→ **Task**
In the listing that follows, locate the line containing "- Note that" and the line containing "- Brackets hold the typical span". Retype exactly those two lines and every line between them, and nothing more.

→ **Entries provided**
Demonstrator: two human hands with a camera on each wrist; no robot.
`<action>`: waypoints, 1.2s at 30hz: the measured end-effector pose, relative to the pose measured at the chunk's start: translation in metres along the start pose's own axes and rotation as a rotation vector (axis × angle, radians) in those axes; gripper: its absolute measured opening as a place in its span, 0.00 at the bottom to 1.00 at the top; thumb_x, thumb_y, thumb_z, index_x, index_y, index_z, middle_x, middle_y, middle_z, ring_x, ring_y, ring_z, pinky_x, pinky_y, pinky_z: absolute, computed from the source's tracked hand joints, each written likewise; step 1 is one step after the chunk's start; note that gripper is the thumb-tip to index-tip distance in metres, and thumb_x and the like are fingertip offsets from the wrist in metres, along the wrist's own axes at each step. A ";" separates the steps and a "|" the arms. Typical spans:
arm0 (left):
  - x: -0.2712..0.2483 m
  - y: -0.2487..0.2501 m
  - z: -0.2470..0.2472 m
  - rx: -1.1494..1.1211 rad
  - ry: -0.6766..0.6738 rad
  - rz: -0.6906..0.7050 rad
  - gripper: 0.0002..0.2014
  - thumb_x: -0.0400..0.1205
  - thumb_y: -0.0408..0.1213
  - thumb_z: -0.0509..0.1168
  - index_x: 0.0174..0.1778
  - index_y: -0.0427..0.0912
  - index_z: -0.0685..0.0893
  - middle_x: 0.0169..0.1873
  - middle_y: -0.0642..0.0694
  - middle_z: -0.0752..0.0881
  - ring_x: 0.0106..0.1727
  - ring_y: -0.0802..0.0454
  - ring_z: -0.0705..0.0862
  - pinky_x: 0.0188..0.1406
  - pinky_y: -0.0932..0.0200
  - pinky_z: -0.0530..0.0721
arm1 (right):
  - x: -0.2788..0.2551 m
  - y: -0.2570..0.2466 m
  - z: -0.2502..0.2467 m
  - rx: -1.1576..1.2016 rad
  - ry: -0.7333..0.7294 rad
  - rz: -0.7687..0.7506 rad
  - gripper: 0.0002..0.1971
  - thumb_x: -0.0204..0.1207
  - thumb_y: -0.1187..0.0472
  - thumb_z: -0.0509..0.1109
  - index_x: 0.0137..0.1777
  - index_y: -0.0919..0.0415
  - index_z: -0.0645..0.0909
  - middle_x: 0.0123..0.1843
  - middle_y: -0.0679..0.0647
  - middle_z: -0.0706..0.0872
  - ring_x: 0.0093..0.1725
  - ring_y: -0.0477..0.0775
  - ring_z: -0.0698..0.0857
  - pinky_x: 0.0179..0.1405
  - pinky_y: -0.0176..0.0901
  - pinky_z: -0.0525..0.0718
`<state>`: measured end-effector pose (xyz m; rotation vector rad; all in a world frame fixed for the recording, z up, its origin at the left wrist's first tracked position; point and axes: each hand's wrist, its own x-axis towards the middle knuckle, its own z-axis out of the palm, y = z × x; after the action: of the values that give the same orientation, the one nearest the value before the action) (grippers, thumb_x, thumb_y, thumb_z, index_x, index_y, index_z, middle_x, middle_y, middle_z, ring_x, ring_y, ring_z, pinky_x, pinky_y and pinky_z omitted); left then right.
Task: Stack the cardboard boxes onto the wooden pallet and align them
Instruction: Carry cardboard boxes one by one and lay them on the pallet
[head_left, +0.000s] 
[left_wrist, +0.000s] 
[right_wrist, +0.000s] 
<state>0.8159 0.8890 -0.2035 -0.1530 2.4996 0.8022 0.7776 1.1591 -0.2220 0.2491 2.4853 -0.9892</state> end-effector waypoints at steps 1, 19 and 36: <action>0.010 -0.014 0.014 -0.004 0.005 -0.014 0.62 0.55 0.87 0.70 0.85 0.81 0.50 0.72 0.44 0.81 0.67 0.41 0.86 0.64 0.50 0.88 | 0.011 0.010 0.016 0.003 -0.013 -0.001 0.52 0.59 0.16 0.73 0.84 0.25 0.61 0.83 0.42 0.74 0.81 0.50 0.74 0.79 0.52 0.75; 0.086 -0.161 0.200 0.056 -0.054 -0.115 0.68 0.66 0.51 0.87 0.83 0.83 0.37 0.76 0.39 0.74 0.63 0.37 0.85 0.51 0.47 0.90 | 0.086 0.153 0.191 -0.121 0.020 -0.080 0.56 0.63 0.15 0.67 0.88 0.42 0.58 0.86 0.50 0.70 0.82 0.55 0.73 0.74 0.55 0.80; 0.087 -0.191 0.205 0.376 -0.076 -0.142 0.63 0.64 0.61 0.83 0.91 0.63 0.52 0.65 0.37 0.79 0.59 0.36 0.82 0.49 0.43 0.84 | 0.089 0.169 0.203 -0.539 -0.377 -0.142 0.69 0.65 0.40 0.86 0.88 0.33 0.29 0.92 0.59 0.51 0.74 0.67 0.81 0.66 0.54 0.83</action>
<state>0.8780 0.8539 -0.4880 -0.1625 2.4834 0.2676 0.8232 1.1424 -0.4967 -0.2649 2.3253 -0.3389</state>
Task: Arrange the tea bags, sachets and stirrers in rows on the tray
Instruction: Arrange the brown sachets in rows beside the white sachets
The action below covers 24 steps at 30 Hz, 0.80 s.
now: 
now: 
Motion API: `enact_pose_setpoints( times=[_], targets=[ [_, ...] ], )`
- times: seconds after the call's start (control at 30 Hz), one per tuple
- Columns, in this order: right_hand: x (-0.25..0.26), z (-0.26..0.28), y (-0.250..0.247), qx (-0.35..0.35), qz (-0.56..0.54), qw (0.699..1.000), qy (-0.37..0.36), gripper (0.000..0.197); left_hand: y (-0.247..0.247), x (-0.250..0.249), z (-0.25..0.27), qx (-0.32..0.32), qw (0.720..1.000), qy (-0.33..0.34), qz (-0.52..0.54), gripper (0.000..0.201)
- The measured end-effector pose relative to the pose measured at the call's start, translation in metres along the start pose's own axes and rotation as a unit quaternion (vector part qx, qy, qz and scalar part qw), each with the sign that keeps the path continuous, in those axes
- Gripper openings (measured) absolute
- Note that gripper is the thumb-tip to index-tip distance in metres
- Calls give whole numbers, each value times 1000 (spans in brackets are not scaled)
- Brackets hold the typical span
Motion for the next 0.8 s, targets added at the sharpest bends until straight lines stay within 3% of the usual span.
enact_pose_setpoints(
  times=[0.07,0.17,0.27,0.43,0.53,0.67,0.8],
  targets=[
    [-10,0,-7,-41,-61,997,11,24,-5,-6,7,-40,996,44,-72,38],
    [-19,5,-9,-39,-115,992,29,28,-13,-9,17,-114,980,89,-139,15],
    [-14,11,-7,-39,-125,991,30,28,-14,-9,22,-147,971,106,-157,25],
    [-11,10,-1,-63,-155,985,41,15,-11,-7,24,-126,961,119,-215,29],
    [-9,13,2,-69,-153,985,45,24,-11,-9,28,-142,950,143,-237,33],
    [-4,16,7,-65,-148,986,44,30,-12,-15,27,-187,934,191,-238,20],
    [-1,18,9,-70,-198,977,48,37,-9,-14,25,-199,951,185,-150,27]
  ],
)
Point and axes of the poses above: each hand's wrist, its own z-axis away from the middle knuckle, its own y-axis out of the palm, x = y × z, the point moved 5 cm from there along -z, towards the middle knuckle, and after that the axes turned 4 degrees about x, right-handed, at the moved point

→ **Answer to the exercise**
- Note that gripper is the thumb-tip to index-tip distance in metres
- Calls give whole numbers, each value times 1000 (spans in brackets are not scaled)
- Brackets hold the typical span

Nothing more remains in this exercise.